- Flag of New York
- Active: May 17, 1861 – May 29, 1863
- Disbanded: May 29, 1863
- Country: United States
- Allegiance: Union
- Branch: Infantry
- Type: Volunteer Infantry
- Size: Regiment
- Garrison/HQ: Elmira, New York
- Engagements: Second Battle of Bull Run; Battle of South Mountain; Battle of Antietam; Battle of Fredericksburg; Battle of Chancellorsville;

Commanders
- Notable commanders: Colonel Timothy Sullivan; Colonel Samuel R. Beardsley;

= 24th New York Infantry Regiment =

The 24th New York Infantry Regiment, also known as the Oswego County Regiment, was an infantry regiment in the Union Army during the American Civil War. Organized in Elmira, New York, the regiment was mustered into service on May 17, 1861, for a two-year enlistment and was mustered out on May 29, 1863. It was part of the famed Eastern Iron Brigade within the Army of the Potomac.

==Service History==
The 24th New York Infantry Regiment was organized at Elmira, New York, and mustered into service on May 17, 1861, under the command of Colonel Timothy Sullivan. The regiment was primarily recruited from Oswego County and surrounding areas, reflecting a strong local identity.

After initial training in Elmira and guarding railroad lines near Baltimore, the regiment departed for Washington, D.C., in July 1861, where it was attached to the brigade of Brigadier General Erasmus Keyes.

In 1862 the regiment was part of the Army of Virginia, joining the First Brigade of the First Division, and saw its first major combat during the Northern Virginia Campaign. At the Second Battle of Bull Run, the 24th New York engaged in heavy fighting, suffering considerable casualties while holding defensive positions.

Following this, the 24th participated in the Maryland Campaign, including the Battle of South Mountain on September 14, 1862. Here, the regiment played a crucial role in the assault on the mountain passes, helping to drive Confederate forces from key defensive positions.

The regiment then fought at the Battle of Antietam on September 17, 1862, the bloodiest single day in American military history. The 24th New York was engaged in the fierce fighting around the Cornfield and the East Woods, sustaining heavy casualties but contributing to the Union's tactical stalemate that forced Confederate withdrawal.

In December 1862, the 24th participated in the Battle of Fredericksburg, holding lines under withering Confederate fire. Though the Union army suffered a defeat, the regiment demonstrated tenacity and discipline under fire.

In the spring of 1863, the 24th took part in the Chancellorsville Campaign. The regiment was positioned on the Union right flank during the battle in early May, where it endured artillery bombardment and skirmishing as Confederate forces maneuvered.

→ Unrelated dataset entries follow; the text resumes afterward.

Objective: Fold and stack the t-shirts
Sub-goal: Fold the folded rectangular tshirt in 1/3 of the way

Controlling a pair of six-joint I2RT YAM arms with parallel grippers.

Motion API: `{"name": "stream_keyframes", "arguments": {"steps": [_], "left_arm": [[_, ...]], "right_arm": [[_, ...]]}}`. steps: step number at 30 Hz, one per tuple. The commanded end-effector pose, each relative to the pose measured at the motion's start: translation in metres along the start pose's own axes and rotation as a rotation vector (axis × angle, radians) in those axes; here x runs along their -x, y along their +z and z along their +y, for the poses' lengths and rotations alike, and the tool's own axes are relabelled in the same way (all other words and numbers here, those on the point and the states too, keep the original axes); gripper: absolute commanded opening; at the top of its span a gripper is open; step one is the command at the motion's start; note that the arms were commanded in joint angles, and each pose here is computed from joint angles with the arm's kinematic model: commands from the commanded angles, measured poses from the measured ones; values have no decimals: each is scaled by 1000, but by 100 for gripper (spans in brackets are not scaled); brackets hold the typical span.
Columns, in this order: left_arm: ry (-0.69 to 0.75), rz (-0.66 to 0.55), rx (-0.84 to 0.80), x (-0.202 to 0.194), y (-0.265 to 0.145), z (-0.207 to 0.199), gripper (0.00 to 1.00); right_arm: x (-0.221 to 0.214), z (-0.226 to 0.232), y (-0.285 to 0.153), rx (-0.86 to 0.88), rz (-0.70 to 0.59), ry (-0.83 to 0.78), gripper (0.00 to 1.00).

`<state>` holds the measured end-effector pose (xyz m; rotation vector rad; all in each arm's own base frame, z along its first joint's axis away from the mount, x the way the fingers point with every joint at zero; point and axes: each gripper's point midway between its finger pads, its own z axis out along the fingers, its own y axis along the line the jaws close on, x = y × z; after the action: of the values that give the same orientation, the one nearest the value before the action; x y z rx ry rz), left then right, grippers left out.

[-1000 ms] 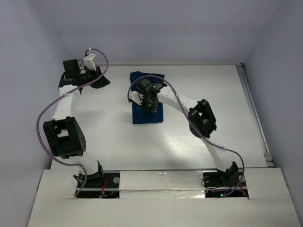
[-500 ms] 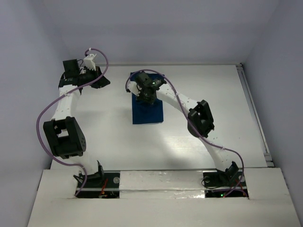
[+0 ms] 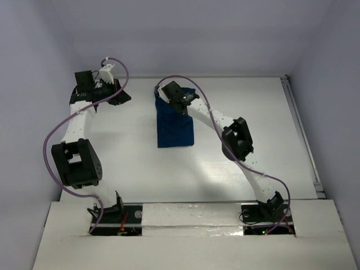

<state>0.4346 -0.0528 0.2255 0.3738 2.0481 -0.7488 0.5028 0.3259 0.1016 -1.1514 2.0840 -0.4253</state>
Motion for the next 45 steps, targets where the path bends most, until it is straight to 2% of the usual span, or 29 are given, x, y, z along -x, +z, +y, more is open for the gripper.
{"name": "stream_keyframes", "arguments": {"steps": [1,5,9,14,19,29,33,37,45], "left_arm": [[55,-48,-27,22,-7,-8,0],[53,-44,-30,19,-7,-8,0],[57,-43,-26,19,-10,-10,0],[63,-52,-29,19,-14,-15,0],[64,-48,-31,19,-16,-18,0],[59,-46,-36,15,-16,-19,0],[62,-43,-41,13,-16,-20,0],[68,-45,-45,14,-17,-21,0],[82,-49,-52,16,-20,-25,0]], "right_arm": [[36,-37,-35,-84,-150,115,0],[59,-26,-70,74,-300,120,0],[49,10,-85,269,-256,63,0],[32,53,-93,396,-239,-1,0],[-5,115,-89,650,-87,-45,0],[-34,164,-82,797,29,-44,0],[-62,193,-87,851,113,-108,0],[-84,232,-110,970,153,-176,0],[-109,279,-179,1093,117,-351,0]]}}
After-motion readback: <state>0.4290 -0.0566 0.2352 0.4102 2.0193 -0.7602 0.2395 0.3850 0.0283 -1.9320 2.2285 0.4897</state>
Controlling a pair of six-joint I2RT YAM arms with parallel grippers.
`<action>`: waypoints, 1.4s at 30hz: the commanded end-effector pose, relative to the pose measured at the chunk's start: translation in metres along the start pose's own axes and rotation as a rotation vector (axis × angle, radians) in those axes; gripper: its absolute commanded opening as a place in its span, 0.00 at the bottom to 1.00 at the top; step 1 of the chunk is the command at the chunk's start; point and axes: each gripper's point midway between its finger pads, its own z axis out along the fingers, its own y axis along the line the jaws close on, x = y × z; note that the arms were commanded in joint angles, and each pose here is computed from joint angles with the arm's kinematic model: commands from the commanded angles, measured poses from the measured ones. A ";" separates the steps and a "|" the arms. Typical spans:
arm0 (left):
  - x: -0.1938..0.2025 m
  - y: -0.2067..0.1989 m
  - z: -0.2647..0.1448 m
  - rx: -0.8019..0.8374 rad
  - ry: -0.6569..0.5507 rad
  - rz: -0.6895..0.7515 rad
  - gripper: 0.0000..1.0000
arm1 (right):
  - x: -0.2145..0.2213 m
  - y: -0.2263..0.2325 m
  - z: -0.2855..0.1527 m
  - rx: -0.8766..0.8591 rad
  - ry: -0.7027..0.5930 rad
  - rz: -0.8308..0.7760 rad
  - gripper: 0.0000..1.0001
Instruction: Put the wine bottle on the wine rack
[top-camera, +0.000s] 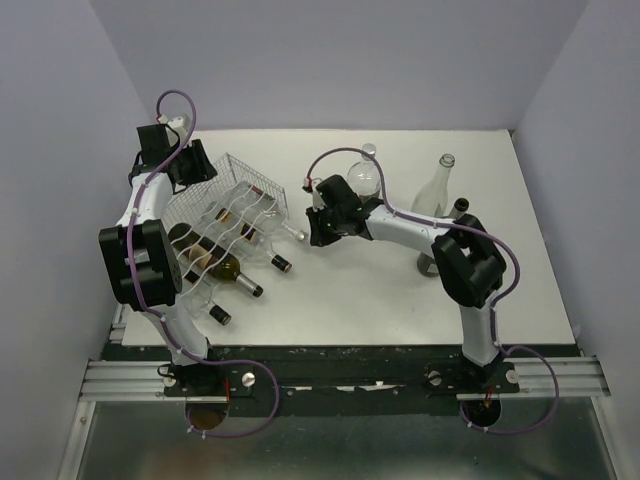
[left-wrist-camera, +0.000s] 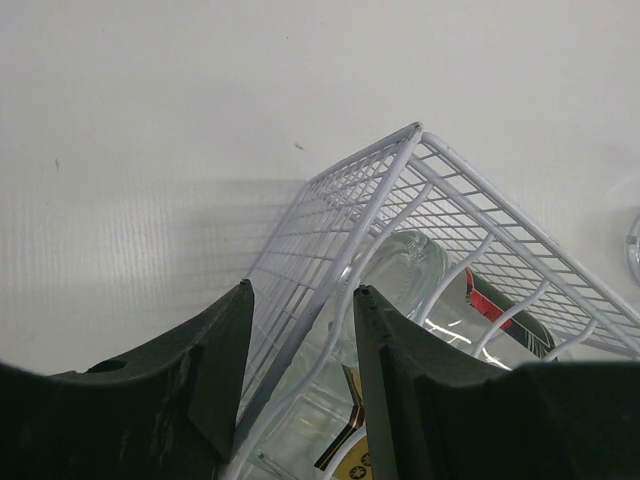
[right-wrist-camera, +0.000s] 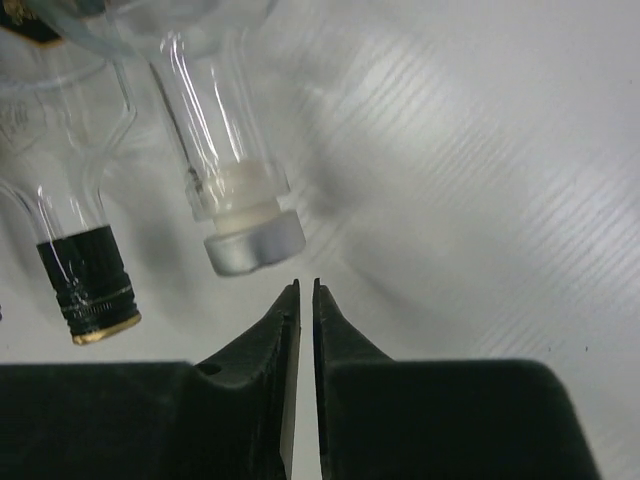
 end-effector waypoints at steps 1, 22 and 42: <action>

The regiment's two-year enlistment expired shortly after Chancellorsville, and it was mustered out of service on May 29, 1863. Soldiers who had enlisted for three years were transferred to the 76th New York Infantry Regiment.

==Casualties==
Throughout its service, the 24th New York Infantry Regiment suffered significant losses:
- Killed in action: 5 officers and 63 enlisted men
- Died of wounds received in action: 1 officer and 22 enlisted men
- Died of disease and other causes: 1 officer and 30 enlisted men
- Total fatalities: 7 officers and 115 enlisted men, aggregating to 122 deaths
- Additionally, 2 enlisted men died while in the hands of the enemy.

==Commanders==
- Colonel Timothy Sullivan: Initial commander of the regiment; later assumed brigade command.
- Colonel Samuel R. Beardsley: Succeeded Sullivan and led the regiment until its muster-out.